2023 Year End Reserves Evaluation
Frontera announced the results of its annual independent reserves assessment for the year ended December 31, 2023, conducted by DeGolyer and MacNaughton Corp (“D&M”) in accordance with the definitions, standards and procedures contained in the Canadian Oil and Gas Evaluation Handbook maintained by the Society of Petroleum Evaluation Engineers (Calgary Chapter) (the “COGE Handbook“), National Instrument 51-101 – Standards of Disclosure for Oil and Gas Activities (“NI 51-101“) and CSA Staff Notice 51-324, and are based on the Reserves Report (as defined below). All of the Company’s booked reserves for the year ended December 31, 2023, are located in Colombia and Ecuador.
Key Highlights:
- Added 4.2 MMboe of 2P gross reserves, for total Company 2P gross reserves of 164.1 MMboe consisting of 64% heavy crude oil, 24% light and medium crude oil, 8% conventional natural gas and 4% natural gas liquids, compared to 174.8 MMboe at December 31, 2022.
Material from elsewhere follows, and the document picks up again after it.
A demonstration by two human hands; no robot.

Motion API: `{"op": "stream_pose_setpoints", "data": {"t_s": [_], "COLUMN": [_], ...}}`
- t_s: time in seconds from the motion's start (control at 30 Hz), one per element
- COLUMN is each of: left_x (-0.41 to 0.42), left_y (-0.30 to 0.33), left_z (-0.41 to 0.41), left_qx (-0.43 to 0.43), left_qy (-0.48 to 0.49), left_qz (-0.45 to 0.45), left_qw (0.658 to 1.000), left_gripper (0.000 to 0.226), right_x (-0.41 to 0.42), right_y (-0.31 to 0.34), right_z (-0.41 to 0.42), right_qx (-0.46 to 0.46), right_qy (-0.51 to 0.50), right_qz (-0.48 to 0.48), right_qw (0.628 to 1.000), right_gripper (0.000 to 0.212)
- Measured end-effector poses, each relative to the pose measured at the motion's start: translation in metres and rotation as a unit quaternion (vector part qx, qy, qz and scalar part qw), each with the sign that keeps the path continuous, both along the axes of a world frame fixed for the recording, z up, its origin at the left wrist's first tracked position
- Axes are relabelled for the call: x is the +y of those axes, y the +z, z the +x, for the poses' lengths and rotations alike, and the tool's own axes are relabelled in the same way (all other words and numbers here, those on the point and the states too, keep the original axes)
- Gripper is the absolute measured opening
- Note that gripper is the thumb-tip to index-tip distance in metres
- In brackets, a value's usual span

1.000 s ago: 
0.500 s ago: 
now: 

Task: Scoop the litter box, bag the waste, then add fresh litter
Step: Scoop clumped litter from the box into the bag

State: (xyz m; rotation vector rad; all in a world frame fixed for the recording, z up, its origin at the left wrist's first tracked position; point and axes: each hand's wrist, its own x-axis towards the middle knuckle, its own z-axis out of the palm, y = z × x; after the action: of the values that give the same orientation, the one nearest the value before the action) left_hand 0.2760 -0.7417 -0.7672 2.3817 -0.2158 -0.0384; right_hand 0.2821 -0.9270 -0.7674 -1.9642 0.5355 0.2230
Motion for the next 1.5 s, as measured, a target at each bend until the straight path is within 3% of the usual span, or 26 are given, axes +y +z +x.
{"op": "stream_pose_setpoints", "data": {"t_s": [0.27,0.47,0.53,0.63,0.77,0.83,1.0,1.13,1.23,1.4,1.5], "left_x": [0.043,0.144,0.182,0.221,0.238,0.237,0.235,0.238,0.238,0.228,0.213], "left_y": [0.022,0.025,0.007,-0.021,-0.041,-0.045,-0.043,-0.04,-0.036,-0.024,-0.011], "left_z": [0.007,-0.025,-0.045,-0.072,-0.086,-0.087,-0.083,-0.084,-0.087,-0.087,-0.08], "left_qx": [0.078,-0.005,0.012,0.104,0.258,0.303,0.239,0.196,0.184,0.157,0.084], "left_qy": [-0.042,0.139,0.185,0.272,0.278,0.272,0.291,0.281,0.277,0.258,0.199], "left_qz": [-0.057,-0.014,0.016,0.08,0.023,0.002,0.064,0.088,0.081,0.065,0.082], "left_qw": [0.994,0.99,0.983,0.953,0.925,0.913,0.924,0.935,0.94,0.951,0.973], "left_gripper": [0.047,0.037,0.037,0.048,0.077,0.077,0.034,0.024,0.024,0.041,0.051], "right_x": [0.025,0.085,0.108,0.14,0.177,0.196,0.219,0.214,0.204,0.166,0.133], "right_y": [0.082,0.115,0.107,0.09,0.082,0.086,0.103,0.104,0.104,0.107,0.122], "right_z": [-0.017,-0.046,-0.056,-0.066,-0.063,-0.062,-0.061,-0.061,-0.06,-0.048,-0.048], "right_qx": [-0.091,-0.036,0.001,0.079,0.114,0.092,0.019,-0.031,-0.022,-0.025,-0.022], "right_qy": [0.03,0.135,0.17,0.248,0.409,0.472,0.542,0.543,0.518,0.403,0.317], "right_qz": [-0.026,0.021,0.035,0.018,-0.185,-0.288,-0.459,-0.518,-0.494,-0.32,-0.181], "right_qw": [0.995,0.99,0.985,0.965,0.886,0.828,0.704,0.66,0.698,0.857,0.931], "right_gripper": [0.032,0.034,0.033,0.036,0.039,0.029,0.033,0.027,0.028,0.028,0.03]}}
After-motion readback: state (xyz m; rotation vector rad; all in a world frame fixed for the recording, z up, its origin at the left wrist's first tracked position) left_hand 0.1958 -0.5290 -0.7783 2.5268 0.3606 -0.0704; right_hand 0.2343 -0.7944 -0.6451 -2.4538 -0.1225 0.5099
- 2023 year-end gross proved developed producing reserves increased by 2% to 40.0 MMboe and the proved developed producing reserves replacement ratio was 105%.
- Delivered three-year average gross PDP, 1P and 2P Reserves Replacement Ratio of 129%, 104% and 79%, respectively.
Reserves Replacement Ratio (%) |
PDP Reserves |
1P Reserves |
2P Reserves |
2021 |
133 % |
175 % |
131 % |
2022 |
150 % |
52 % |
77 % |
2023 |
105 % |
85 % |
28 % |
Three-year average |
129 % |
104 % |
79 % |
- Delivered a 1P gross reserves life index of 7.3 years compared to 7.4 years at December 31, 2022, and a 2P reserves life index of 11.0 years compared to 11.6 years at December 31, 2022.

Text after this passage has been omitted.